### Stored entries
Start of Block

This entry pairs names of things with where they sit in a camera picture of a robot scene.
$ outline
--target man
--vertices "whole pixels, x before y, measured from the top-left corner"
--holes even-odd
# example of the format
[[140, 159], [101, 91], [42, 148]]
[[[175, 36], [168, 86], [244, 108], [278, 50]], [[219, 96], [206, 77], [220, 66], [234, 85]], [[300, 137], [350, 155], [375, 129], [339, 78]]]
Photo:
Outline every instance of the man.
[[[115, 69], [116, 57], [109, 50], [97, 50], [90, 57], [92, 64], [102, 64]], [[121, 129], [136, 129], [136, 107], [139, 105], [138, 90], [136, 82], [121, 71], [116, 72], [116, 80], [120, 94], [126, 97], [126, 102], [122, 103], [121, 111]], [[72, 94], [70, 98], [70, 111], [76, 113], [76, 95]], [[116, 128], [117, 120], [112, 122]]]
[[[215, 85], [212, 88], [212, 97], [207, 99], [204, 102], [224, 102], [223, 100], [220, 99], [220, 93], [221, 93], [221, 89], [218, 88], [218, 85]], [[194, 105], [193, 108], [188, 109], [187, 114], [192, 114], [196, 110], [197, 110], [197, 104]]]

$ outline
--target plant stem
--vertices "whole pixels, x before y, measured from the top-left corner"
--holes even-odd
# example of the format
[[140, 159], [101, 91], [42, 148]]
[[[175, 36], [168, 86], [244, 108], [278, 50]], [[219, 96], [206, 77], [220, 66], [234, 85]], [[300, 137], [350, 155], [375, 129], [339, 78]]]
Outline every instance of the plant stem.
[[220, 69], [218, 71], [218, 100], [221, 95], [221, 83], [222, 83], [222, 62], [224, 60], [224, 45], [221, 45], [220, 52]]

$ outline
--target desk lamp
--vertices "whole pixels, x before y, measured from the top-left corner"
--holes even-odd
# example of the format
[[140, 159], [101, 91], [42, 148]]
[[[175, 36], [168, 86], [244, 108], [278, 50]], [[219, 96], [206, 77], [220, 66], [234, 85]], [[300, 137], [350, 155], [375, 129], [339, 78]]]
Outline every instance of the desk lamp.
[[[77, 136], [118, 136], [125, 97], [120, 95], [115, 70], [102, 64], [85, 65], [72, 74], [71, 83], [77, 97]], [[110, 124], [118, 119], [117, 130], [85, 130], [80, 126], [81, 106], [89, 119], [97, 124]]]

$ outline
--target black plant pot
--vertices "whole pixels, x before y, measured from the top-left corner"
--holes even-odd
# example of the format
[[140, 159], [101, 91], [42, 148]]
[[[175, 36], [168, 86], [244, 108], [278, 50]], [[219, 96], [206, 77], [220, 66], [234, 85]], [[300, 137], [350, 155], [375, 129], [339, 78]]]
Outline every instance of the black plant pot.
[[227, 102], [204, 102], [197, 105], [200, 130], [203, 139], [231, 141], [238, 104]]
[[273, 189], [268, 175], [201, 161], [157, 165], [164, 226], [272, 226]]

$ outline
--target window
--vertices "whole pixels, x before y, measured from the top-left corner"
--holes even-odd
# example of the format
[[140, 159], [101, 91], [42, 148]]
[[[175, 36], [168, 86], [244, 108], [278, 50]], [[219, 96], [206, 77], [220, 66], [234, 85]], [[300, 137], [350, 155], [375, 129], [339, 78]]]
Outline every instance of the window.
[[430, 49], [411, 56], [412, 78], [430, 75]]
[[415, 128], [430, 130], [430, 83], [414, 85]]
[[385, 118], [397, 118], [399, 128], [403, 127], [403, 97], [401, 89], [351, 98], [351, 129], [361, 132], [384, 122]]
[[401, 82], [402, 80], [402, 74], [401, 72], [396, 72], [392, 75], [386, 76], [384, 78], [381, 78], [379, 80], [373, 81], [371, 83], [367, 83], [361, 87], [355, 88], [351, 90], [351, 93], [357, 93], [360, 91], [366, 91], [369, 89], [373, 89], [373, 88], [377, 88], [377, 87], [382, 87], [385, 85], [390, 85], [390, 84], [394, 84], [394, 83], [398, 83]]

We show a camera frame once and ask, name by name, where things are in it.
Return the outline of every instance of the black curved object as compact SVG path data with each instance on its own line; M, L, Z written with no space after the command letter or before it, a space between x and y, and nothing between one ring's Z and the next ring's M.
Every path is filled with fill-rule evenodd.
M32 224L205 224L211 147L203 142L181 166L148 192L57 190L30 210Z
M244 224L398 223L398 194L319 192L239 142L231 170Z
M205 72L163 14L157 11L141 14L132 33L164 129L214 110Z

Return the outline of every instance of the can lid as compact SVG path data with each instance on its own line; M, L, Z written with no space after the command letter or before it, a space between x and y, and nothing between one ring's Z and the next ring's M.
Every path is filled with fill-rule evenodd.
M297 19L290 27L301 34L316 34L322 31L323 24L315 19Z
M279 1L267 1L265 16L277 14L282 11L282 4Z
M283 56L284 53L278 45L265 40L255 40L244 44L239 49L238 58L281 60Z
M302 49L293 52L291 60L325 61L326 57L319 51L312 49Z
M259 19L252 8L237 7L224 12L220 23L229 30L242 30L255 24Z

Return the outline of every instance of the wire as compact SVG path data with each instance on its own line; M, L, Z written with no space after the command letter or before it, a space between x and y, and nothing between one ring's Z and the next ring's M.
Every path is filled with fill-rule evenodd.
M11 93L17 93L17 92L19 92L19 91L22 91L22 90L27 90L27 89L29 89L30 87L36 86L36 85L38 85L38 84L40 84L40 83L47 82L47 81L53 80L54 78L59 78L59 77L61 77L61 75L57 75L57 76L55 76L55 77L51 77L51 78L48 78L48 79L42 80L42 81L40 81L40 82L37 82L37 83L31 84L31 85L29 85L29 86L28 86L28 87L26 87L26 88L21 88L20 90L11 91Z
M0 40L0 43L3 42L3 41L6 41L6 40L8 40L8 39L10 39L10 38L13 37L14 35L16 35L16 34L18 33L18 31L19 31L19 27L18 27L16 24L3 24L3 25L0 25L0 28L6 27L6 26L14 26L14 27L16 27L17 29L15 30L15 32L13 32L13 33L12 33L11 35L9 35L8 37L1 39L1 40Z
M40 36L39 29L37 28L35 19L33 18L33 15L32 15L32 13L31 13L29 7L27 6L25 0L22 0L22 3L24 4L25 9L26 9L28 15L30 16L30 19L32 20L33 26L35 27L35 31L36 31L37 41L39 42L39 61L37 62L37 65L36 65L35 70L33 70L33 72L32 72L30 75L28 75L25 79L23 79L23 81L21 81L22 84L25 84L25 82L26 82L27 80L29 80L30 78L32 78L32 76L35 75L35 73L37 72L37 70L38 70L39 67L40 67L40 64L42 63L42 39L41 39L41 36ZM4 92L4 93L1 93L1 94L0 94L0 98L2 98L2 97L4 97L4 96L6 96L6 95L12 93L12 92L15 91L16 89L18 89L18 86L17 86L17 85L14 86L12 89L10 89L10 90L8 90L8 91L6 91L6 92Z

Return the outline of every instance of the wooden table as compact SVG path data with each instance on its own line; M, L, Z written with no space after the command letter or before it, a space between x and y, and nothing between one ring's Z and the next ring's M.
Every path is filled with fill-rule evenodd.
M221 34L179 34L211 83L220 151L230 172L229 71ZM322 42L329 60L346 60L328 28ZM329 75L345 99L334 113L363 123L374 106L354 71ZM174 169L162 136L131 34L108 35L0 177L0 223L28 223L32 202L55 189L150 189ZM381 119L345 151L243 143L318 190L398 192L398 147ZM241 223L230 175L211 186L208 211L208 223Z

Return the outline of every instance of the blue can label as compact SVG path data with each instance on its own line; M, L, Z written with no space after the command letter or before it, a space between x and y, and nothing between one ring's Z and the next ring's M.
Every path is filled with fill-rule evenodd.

End of Block

The lines above that hold the word "things" are the ones to copy.

### Written response
This entry pairs names of things with where they sit in a camera picture of a robot scene.
We show a camera frame once and ask, name by name, where things are in it.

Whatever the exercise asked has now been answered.